Exercise instructions: Every line below from the one containing "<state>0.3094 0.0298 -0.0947" through the one containing "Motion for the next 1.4" must be transcribed exactly. Omit all lines outside that stretch.

Supplied information:
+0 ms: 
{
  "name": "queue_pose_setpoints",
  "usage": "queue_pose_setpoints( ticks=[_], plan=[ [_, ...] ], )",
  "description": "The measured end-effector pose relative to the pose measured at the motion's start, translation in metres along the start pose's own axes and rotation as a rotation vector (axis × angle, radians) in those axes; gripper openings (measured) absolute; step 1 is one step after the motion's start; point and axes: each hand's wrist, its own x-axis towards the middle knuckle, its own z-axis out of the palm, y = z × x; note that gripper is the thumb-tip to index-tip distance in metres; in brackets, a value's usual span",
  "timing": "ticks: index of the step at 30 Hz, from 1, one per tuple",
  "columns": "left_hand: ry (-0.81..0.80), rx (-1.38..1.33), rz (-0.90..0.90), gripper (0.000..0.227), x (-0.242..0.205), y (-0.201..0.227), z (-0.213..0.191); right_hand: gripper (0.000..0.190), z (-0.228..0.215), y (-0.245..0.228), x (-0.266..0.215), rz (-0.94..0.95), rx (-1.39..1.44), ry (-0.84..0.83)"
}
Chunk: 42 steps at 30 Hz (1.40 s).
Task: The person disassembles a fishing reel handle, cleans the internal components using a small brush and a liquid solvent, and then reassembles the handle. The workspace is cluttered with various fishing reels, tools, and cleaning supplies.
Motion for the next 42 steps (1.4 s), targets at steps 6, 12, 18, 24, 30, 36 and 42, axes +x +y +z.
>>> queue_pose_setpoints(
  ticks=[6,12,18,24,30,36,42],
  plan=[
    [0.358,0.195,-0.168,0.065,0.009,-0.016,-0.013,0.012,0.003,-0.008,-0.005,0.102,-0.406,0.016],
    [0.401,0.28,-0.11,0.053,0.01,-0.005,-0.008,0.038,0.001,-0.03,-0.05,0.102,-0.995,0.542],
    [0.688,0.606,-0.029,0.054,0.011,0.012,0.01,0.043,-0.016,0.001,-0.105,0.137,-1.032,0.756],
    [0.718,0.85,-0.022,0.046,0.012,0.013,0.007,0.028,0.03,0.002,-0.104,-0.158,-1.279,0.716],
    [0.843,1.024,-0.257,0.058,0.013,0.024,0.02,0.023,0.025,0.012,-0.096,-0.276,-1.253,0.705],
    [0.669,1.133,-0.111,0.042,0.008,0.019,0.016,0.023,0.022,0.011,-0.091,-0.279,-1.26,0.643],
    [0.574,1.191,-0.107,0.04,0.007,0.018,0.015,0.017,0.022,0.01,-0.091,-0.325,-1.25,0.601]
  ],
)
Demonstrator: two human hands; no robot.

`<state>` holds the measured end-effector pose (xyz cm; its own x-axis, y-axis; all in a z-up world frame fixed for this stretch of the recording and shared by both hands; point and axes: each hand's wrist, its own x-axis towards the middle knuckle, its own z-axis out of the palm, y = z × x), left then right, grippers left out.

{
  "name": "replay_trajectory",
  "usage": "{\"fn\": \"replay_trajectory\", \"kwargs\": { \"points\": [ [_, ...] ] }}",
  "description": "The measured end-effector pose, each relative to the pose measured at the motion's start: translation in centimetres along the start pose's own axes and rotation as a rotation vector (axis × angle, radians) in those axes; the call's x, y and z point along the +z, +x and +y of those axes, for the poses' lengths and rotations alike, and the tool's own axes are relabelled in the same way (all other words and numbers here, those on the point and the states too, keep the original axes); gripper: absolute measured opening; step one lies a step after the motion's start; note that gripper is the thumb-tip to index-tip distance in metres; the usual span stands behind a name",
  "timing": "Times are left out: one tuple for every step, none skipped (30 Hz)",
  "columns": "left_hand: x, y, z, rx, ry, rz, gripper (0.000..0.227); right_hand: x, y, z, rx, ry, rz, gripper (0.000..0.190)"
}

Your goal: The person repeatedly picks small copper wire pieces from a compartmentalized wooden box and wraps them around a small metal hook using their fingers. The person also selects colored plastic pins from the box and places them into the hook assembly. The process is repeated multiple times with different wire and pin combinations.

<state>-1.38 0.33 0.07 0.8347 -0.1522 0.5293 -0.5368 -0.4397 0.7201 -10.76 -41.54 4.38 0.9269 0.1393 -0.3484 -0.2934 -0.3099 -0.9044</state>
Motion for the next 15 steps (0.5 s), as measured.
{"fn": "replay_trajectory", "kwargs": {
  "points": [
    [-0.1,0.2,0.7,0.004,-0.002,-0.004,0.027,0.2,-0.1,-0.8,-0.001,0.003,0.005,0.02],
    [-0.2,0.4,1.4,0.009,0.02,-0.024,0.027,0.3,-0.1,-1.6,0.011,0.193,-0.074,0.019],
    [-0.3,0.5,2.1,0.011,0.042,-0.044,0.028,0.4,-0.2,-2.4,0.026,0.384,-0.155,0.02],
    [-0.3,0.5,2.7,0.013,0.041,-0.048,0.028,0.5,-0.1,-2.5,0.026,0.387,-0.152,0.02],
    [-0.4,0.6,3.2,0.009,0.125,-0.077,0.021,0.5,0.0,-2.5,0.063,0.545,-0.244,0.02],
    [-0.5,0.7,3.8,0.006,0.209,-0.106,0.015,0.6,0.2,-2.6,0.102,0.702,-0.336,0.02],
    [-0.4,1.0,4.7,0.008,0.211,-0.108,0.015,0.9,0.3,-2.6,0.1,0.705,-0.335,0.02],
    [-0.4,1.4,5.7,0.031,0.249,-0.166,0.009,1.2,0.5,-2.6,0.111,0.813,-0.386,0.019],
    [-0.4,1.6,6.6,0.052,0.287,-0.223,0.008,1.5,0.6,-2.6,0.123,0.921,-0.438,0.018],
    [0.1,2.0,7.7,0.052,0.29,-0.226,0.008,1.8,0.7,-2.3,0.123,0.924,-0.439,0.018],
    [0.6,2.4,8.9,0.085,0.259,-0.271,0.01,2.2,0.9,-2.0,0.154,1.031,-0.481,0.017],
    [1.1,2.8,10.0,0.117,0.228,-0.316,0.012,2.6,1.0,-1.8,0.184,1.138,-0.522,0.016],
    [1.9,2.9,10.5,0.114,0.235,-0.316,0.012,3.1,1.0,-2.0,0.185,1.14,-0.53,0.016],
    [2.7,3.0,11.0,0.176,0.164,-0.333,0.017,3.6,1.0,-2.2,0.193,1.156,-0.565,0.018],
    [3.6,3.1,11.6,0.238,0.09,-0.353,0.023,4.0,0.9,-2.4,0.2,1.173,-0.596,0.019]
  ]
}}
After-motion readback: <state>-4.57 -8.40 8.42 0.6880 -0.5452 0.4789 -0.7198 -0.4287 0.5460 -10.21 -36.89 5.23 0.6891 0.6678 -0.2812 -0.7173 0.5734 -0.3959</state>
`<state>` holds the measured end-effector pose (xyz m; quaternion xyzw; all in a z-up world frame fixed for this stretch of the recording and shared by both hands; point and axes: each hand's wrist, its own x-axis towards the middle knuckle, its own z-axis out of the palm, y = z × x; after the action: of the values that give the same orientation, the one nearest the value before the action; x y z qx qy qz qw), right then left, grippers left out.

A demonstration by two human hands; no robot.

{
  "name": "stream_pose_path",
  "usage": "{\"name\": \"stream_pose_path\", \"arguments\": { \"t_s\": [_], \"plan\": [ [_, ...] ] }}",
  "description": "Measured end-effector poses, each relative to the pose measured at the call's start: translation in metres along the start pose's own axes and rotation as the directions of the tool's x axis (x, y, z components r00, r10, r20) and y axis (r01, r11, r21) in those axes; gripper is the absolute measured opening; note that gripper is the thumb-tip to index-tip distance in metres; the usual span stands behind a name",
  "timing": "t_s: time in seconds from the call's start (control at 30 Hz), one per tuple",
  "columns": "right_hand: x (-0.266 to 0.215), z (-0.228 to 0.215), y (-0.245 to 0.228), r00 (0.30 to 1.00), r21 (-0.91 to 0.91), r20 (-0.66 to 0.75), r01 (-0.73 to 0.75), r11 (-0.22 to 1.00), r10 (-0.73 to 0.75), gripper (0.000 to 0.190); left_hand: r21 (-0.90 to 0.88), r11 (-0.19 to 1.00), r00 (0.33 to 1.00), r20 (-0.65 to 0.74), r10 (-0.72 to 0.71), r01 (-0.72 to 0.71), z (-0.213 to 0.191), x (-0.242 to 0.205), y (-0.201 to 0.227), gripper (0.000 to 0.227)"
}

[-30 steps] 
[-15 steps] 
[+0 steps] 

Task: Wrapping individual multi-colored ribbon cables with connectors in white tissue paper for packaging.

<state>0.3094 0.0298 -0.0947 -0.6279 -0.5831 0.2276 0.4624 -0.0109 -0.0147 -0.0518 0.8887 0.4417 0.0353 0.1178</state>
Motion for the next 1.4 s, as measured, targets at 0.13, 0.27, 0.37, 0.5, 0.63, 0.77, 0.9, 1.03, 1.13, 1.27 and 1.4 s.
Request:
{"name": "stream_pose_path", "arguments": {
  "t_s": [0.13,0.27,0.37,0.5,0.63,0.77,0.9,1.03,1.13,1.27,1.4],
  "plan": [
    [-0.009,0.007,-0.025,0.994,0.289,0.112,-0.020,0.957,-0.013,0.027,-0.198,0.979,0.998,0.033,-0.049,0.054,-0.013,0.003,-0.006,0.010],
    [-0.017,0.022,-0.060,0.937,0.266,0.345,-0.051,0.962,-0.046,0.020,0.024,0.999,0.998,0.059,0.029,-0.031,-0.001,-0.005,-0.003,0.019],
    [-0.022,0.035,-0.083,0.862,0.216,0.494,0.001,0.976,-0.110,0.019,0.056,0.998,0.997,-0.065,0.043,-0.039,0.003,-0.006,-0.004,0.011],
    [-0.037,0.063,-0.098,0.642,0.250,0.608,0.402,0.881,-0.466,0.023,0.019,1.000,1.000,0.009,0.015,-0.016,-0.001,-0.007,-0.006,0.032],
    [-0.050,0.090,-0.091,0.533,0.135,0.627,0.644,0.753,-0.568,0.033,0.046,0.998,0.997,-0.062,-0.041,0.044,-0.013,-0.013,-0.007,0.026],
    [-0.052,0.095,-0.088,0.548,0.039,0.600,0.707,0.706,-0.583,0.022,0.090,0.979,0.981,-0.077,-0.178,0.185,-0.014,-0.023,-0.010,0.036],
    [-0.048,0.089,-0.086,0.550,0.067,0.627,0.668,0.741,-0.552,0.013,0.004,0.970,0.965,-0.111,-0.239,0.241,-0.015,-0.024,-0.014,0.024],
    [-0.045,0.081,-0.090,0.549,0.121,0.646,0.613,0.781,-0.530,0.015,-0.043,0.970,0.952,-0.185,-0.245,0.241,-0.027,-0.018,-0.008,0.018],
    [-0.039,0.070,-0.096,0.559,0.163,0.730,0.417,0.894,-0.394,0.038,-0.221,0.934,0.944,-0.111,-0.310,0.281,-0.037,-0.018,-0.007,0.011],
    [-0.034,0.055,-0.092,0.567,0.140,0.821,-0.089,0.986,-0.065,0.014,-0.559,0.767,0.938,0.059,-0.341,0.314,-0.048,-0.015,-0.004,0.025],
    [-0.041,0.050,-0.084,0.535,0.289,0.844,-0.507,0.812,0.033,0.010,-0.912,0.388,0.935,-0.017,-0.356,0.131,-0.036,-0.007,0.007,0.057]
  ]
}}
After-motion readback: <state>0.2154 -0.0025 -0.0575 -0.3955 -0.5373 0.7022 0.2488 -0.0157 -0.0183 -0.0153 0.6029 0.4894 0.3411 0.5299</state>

Solution to this problem:
<state>0.3094 0.0298 -0.0947 -0.6279 -0.5831 0.2276 0.4624 -0.0109 -0.0147 -0.0518 0.8887 0.4417 0.0353 0.1178</state>
Motion for the next 1.4 s, as measured, targets at 0.13, 0.27, 0.37, 0.5, 0.63, 0.77, 0.9, 1.03, 1.13, 1.27 and 1.4 s.

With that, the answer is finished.